“I Got Gay Married. I Got Gay Divorced. I Regret Both.”

Meredith Maran had an interesting essay in The New York Times over the weekend: “I Got Gay Married. I Got Gay Divorced. I Regret Both.” In it, she describes her “marriage” to her lesbian partner in 2008 and the subsequent dissolution of their relationship in 2013. She regrets her gay marriage and divorce, but it is not because she is against gay marriage in principle. Rather she says this:

In many cities over many years, my wife and I had marched for marriage equality. We’d argued with the haters and we’d argued with the gay people who said that legal marriage would co-opt us, diminish us, turn us into a caricature of “normal” married people. We swore we could enjoy the rights only marriage conferred and still have our gender-fluid commitment ceremonies, our chosen-family configurations, our dexterity at turning friends into lovers and vice versa.

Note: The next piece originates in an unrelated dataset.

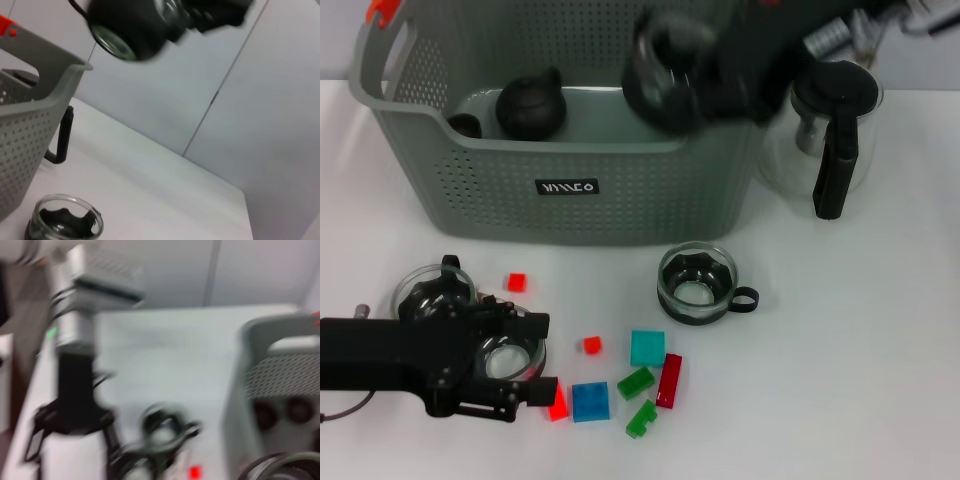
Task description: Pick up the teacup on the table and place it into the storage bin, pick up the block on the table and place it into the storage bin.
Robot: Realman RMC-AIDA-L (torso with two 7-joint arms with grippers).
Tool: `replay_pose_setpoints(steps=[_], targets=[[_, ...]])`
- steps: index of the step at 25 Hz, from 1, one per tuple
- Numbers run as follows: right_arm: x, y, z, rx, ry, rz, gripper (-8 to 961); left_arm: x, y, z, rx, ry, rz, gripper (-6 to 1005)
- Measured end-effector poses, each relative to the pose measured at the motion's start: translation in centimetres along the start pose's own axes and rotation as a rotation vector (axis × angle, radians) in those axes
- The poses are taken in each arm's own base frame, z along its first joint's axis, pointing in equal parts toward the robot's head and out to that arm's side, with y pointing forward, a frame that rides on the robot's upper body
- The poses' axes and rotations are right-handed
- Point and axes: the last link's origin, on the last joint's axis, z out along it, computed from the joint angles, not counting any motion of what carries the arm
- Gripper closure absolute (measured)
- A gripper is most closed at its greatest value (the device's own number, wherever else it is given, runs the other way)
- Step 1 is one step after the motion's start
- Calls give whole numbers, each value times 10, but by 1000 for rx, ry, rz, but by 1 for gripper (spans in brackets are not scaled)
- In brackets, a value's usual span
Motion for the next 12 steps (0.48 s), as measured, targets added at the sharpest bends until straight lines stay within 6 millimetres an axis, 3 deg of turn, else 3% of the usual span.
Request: replay_pose_setpoints(steps=[5, 12], targets=[[-9, -32, 6, 126, -74, 58, 881, 5, -2, 2, 2, 14, 11, 94], [-4, -78, 29, 248, -89, 179, 876, 12, -6, 0, 5, -1, 29, 94]])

She admits that she and her partner never wanted the norms of marriage, but only the rights of marriage. As a result, she regrets her gay marriage only because it made breaking-up more difficult. Divorces are expensive and messy, and it turns out that both marriage and divorce cramped her gender-fluid “dexterity at turning friends into lovers and vice versa.”

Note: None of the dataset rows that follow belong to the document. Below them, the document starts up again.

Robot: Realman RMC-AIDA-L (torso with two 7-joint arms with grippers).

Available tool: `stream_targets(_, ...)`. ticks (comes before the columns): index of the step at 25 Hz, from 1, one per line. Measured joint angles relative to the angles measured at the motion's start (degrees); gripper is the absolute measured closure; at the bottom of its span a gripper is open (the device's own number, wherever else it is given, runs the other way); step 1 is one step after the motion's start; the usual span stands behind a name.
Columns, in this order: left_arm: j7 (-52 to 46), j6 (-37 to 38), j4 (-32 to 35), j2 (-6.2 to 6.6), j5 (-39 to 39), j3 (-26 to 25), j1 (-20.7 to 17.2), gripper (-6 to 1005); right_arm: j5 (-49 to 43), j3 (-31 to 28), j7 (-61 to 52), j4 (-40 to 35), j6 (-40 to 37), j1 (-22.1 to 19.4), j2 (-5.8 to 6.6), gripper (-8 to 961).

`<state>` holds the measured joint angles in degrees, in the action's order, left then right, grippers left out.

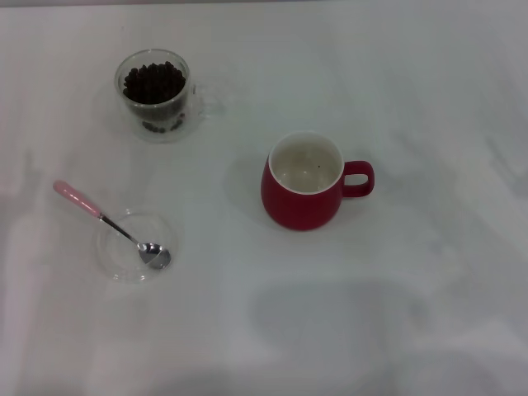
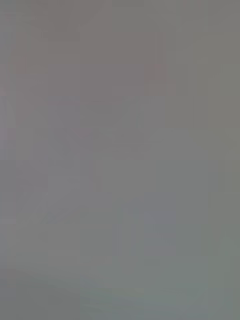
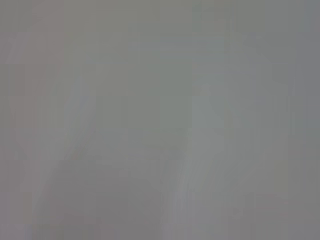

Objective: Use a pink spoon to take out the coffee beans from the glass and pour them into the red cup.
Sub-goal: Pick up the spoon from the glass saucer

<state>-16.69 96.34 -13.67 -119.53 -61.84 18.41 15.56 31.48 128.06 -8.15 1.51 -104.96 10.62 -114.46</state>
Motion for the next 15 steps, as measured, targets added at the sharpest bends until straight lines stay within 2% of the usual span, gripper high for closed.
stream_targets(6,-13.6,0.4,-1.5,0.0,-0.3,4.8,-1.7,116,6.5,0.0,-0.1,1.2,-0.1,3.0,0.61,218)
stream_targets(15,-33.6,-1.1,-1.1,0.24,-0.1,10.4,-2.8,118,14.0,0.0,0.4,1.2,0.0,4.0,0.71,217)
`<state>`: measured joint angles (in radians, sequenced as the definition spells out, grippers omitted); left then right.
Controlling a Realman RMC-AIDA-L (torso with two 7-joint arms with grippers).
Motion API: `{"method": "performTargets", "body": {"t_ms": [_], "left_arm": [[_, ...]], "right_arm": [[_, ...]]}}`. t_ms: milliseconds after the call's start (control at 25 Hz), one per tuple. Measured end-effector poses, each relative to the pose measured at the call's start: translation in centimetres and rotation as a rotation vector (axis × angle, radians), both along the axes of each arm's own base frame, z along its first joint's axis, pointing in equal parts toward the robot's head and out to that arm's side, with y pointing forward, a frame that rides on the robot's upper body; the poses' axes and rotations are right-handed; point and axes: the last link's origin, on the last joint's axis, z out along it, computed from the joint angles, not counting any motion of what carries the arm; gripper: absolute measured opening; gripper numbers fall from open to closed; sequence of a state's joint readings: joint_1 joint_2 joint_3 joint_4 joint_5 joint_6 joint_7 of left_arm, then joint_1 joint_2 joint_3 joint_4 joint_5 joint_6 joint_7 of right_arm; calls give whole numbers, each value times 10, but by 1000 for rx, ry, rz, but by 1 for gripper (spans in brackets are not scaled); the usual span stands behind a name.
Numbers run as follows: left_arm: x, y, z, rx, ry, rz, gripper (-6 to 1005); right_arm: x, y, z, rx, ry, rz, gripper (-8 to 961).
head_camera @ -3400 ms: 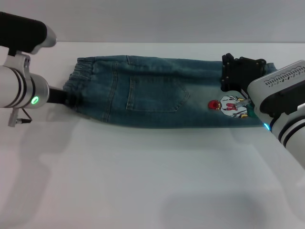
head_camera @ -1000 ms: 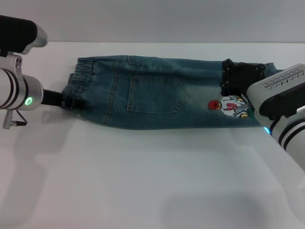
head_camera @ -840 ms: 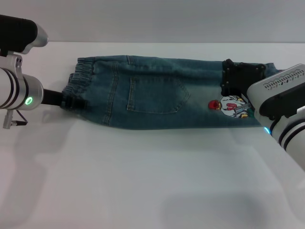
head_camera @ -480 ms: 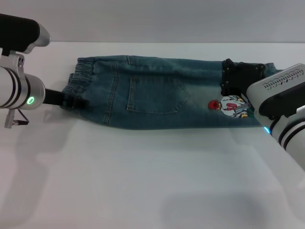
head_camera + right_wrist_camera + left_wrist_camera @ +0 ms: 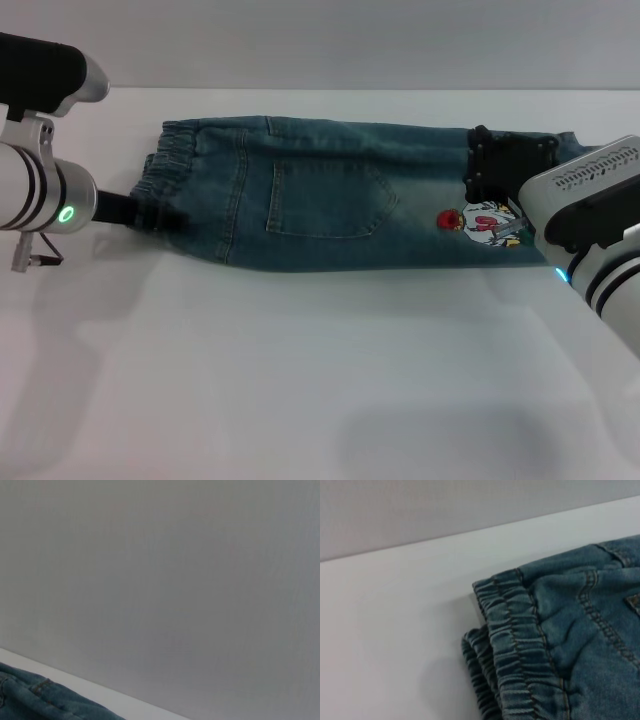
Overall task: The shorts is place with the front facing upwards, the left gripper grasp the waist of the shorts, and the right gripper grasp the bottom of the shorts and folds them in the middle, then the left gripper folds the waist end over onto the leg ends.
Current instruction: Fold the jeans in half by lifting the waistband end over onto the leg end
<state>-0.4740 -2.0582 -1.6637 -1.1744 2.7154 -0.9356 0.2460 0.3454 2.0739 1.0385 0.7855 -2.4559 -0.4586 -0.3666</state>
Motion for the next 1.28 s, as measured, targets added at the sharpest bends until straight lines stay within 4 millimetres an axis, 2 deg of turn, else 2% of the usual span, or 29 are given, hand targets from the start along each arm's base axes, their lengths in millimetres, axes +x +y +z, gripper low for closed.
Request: {"method": "performTargets", "body": {"t_ms": [320, 440, 880, 1080, 1280], "left_arm": [[-1, 0, 4, 22, -17, 7, 835], [-2, -1, 2, 10, -11, 10, 599], [-3, -2, 1, 2, -7, 13, 156], [-3, -2, 2, 4, -6, 9, 44], [-1, -1, 3, 9, -6, 0, 38]], "right_arm": [[1, -2, 1, 2, 4, -4, -1], [2, -2, 1, 1, 4, -5, -1], [0, -2, 0, -7, 1, -4, -1], [0, -2, 0, -7, -1, -3, 0], [-1, -2, 1, -5, 1, -2, 0]]}}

I appreciate Maran’s candor in this article. I do think it is revealing. I suspect that many of those who marched for legal gay marriage in our country weren’t really that concerned about adding traditional marriage norms to gay relationships—norms of permanence, covenant, fidelity, etc. What they wanted was social acceptance of their relationships as they were already configured—many of which were admittedly “monogamish” rather than monogamous. The legal recognition served to remove a stigma, not to convert “dexterity” into permanence.

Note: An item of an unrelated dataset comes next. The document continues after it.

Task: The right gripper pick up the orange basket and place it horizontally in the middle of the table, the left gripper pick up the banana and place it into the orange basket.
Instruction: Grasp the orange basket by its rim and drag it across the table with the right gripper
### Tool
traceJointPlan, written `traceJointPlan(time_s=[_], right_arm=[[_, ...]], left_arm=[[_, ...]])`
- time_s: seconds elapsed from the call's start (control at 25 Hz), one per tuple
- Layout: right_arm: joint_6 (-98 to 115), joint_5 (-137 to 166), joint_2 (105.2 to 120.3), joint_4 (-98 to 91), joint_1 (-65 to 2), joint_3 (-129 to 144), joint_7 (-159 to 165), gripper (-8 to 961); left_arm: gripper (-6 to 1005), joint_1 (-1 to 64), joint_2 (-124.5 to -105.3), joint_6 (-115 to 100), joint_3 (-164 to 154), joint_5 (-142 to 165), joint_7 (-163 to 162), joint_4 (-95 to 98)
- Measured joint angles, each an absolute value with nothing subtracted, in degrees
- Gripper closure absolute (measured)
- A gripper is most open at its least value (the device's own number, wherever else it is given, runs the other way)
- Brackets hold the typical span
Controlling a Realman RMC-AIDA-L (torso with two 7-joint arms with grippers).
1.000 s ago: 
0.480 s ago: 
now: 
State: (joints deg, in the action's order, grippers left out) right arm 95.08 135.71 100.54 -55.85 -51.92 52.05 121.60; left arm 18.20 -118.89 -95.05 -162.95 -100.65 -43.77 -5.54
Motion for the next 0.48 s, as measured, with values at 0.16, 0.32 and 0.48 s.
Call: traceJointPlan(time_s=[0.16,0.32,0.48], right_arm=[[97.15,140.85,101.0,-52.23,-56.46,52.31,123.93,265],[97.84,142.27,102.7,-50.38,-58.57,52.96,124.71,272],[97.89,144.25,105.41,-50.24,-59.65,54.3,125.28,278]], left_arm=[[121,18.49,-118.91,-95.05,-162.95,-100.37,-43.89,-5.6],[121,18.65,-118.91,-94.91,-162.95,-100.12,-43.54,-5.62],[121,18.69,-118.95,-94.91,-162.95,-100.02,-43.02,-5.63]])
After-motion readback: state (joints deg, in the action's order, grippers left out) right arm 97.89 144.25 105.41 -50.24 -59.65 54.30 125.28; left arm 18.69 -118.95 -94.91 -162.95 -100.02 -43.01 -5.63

I suppose this point is obvious by now, but it is worth highlighting once again. Legal marriage has not transformed gay unions. Gay unions have fundamentally redefined marriage. The heterosexual norm will not be the only casualty in this redefinition, but norms of permanence and fidelity will be casualties as well. I am not suggesting that gay marriage is solely responsible for these shifts. I would argue that the ubiquity of no-fault divorce among heterosexuals paved the way for these transformations. But they are transformations nonetheless, and we have only barely seen the sad consequences of this revolution.